[Mesa-dev] [PATCH 10/10] radeonsi: don't fetch 8 dwords for samplerBuffer and imageBuffer
Nicolai Hähnle
nhaehnle at gmail.com
Tue Nov 29 19:45:56 UTC 2016
One minor comment on patch #8, apart from that the series is:
Reviewed-by: Nicolai Hähnle <nicolai.haehnle at amd.com>
On 28.11.2016 12:17, Marek Olšák wrote:
> From: Marek Olšák <marek.olsak at amd.com>
>
> The compiler doesn't shrink s_load_dwordx8, so we always wasted 4 SGPRs.

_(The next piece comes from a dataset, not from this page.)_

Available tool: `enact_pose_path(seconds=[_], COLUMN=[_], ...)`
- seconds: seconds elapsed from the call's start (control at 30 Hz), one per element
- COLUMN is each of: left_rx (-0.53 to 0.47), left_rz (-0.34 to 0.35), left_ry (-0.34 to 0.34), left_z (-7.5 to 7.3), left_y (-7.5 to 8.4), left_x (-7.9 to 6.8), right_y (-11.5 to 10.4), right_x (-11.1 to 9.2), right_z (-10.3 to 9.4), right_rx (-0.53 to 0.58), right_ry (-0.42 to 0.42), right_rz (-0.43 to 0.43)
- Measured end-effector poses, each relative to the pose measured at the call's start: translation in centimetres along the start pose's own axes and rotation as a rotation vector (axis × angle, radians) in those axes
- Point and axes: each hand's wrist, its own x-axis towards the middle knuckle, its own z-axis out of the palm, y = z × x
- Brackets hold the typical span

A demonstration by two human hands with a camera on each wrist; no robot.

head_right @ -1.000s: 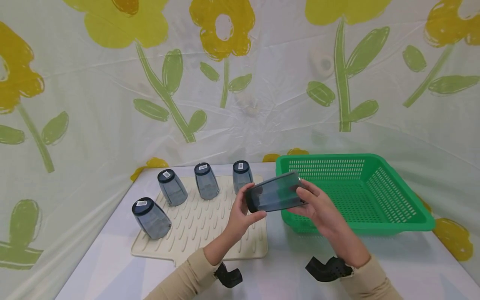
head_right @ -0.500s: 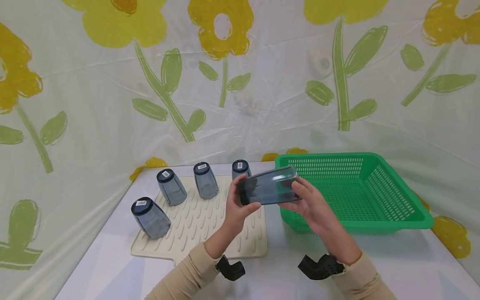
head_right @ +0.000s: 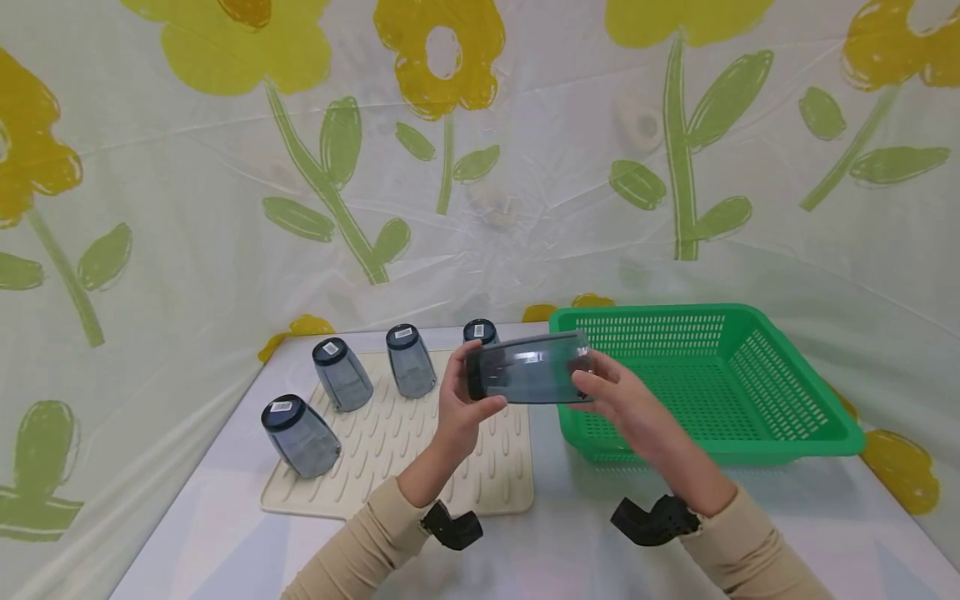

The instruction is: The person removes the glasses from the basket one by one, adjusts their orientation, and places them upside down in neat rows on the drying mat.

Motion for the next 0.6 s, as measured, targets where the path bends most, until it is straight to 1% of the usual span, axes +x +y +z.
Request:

> Also, the extraction of the descriptor created some really ugly asm code
> with lots of VALU bitwise ops and v_readfirstlane.
>
> Totals from *affected* shaders:
> SGPRS: 13880 -> 13253 (-4.52 %)
> VGPRS: 15200 -> 15088 (-0.74 %)
> Code Size: 499864 -> 459816 (-8.01 %) bytes
> Max Waves: 1554 -> 1564 (0.64 %)
> ---
> src/gallium/drivers/radeonsi/si_shader.c | 94 +++++++++++++++-----------------
> 1 file changed, 43 insertions(+), 51 deletions(-)
>
> diff --git a/src/gallium/drivers/radeonsi/si_shader.c b/src/gallium/drivers/radeonsi/si_shader.c
> index f4c6e9c..bb57e78 100644
> --- a/src/gallium/drivers/radeonsi/si_shader.c
> +++ b/src/gallium/drivers/radeonsi/si_shader.c
> @@ -3107,30 +3107,30 @@ static void si_llvm_return_fs_outputs(struct lp_build_tgsi_context *bld_base)
> */
> static LLVMValueRef get_buffer_size(
> struct lp_build_tgsi_context *bld_base,
> LLVMValueRef descriptor)
> {
> struct si_shader_context *ctx = si_shader_context(bld_base);
> struct gallivm_state *gallivm = bld_base->base.gallivm;
> LLVMBuilderRef builder = gallivm->builder;
> LLVMValueRef size =
> LLVMBuildExtractElement(builder, descriptor,
> - lp_build_const_int32(gallivm, 6), "");
> + lp_build_const_int32(gallivm, 2), "");
>
> if (ctx->screen->b.chip_class >= VI) {
> /* On VI, the descriptor contains the size in bytes,
> * but TXQ must return the size in elements.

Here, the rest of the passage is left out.